In my talk, I will discuss some of the ways that elliptic curves have intervened in the field of cryptography. Although I am by no means an expert in this subject, I will give a course to Berkeley undergraduates on cryptography next spring and expect to be lecturing about elliptic curves at various points during the semester.
Kenneth Ribet studied at Brown University and Harvard University. He received his PhD in 1973 from Harvard, where his advisor was John Tate. After three years of teaching in Princeton and two years of research in Paris, Ribet joined the Berkeley faculty in 1978. He received his department's Distinguished Teaching Award in 1985.

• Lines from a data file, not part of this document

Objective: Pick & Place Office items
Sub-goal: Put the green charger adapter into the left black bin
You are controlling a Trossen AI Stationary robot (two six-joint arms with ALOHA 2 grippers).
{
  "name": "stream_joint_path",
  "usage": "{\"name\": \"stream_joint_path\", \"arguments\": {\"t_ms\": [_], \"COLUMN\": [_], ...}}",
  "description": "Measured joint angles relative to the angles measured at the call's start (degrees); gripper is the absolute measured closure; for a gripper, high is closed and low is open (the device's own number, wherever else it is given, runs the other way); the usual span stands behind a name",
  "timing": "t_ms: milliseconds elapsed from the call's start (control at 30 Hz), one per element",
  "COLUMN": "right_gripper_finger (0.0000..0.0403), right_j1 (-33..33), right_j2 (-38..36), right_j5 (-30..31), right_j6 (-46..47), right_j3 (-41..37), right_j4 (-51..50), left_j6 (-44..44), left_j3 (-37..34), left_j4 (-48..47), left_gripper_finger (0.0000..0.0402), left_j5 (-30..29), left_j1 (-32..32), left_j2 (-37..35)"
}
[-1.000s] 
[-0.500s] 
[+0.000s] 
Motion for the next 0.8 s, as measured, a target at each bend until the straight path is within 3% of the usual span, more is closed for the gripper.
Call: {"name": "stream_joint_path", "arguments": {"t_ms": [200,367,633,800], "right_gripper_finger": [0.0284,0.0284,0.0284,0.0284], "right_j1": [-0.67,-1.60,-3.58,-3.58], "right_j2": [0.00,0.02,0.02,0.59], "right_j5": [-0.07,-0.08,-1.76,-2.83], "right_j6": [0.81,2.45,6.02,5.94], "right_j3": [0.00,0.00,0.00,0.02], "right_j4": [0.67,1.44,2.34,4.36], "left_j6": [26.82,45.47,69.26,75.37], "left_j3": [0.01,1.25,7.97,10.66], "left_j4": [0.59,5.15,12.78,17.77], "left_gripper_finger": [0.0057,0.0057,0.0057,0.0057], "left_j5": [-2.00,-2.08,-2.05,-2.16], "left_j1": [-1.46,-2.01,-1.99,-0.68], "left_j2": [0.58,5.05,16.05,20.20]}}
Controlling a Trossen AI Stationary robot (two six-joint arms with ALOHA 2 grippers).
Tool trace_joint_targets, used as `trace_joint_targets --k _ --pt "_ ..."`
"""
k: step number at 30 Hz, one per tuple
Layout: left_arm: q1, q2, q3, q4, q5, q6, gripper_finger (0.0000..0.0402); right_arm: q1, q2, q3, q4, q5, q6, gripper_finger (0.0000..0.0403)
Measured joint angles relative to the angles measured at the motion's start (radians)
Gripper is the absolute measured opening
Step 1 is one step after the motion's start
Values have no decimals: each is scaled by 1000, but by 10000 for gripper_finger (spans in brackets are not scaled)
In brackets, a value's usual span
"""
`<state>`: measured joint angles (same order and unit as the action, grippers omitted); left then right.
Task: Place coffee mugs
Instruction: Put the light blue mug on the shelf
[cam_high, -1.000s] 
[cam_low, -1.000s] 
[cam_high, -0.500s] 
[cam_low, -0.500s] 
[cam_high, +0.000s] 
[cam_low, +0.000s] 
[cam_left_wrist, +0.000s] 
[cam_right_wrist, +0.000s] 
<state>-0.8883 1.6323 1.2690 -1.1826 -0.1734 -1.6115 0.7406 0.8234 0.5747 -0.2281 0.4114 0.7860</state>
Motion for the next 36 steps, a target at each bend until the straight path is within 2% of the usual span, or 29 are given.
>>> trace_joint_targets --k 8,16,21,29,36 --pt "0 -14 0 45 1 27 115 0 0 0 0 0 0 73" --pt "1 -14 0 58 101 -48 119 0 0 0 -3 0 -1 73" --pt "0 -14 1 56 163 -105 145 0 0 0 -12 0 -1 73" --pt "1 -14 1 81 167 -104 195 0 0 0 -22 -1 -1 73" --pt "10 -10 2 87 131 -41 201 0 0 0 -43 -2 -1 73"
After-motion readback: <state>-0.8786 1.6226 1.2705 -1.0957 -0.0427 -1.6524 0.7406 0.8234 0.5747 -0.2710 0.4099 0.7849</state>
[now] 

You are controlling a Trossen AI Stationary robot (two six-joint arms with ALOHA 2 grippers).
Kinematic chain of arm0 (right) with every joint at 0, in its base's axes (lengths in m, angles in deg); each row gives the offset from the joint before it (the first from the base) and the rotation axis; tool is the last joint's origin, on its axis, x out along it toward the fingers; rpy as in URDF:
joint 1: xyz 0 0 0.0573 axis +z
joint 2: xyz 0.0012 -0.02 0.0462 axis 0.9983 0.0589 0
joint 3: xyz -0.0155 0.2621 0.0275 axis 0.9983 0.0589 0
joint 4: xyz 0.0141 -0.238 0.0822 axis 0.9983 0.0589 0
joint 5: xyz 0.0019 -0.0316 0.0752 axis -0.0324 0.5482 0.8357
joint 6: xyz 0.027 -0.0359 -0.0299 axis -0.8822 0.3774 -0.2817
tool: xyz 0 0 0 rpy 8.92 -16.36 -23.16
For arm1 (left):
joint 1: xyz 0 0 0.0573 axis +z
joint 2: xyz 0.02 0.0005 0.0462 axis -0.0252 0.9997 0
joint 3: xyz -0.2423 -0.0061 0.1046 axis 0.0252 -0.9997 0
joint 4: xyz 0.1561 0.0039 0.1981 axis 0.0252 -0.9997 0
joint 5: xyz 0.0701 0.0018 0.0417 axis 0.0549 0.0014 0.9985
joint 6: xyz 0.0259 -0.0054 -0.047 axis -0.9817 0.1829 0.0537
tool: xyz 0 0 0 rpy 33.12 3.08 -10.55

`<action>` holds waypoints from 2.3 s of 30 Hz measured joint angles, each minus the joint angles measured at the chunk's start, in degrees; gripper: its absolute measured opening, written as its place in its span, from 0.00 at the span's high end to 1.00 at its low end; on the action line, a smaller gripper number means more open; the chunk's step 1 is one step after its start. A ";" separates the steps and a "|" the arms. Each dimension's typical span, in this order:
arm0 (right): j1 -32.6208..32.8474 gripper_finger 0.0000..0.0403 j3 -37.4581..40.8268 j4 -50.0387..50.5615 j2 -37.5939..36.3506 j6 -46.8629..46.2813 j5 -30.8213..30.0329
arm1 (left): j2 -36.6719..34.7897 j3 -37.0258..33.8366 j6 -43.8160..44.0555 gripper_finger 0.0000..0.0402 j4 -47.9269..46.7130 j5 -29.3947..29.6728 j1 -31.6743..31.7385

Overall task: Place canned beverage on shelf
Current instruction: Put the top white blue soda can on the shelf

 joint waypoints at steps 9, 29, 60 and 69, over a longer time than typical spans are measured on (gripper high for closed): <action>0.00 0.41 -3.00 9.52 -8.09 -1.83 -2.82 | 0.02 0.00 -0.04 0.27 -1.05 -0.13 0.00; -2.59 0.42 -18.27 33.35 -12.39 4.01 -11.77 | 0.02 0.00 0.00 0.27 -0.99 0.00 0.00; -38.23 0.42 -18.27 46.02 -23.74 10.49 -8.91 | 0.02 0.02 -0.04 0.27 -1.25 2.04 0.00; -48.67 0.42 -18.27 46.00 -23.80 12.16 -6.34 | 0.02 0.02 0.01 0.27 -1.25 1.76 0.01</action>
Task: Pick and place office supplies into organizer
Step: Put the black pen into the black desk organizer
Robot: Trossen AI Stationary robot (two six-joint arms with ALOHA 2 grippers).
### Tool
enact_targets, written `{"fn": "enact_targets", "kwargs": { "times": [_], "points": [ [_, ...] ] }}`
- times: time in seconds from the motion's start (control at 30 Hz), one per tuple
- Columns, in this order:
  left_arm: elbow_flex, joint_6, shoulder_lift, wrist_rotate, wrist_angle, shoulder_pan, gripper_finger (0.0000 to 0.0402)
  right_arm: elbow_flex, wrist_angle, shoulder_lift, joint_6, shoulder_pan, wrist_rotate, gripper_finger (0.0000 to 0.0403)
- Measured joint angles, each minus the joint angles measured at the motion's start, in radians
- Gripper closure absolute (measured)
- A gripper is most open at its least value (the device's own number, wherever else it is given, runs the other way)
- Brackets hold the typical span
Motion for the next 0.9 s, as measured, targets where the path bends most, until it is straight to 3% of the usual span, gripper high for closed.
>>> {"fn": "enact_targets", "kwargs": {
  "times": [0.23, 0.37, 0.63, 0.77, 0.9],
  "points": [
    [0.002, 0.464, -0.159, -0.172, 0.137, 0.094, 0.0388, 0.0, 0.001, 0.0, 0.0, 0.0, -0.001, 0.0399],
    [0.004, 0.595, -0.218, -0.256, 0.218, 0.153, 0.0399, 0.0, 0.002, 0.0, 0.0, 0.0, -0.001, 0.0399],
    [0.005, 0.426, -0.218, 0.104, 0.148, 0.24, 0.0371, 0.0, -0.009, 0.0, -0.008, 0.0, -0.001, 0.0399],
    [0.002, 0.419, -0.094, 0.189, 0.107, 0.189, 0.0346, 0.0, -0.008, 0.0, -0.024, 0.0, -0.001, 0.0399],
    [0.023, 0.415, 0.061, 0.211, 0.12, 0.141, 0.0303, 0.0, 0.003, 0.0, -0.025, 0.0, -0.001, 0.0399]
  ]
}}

Prof. Ribet is known for his work in number theory and algebraic geometry. He played a prominent role in the proof of Fermat's Last Theorem by showing that this statement was a logical consequence of a conjecture about elliptic curves. (Andrew Wiles proved this conjecture in 1995, thereby obtaining Fermat's Last Theorem as a corollary.) Prof. Ribet is a member of the scientific advisory board of the Institute for Pure & Applied Mathematics at UCLA and a member of the editorial boards of the following three Springer book series: Graduate Texts in Mathematics, Universitext, Undergraduate Texts in Mathematics. He serves also on the editorial boards of Mathematische Annalen, the Annales de l'Institut Fourier, the Journal of Number Theory and Mathematics Research Letters.
Prof. Ribet was elected to the American Academy of Arts and Sciences in 1997 and the National Academy of Sciences in 2000. He was awarded the Fermat Prize in 1989 and received an honorary PhD from Brown University in 1998. In 1988 he was inducted as a Vigneron d'honneur by the Jurade de Saint Emilion.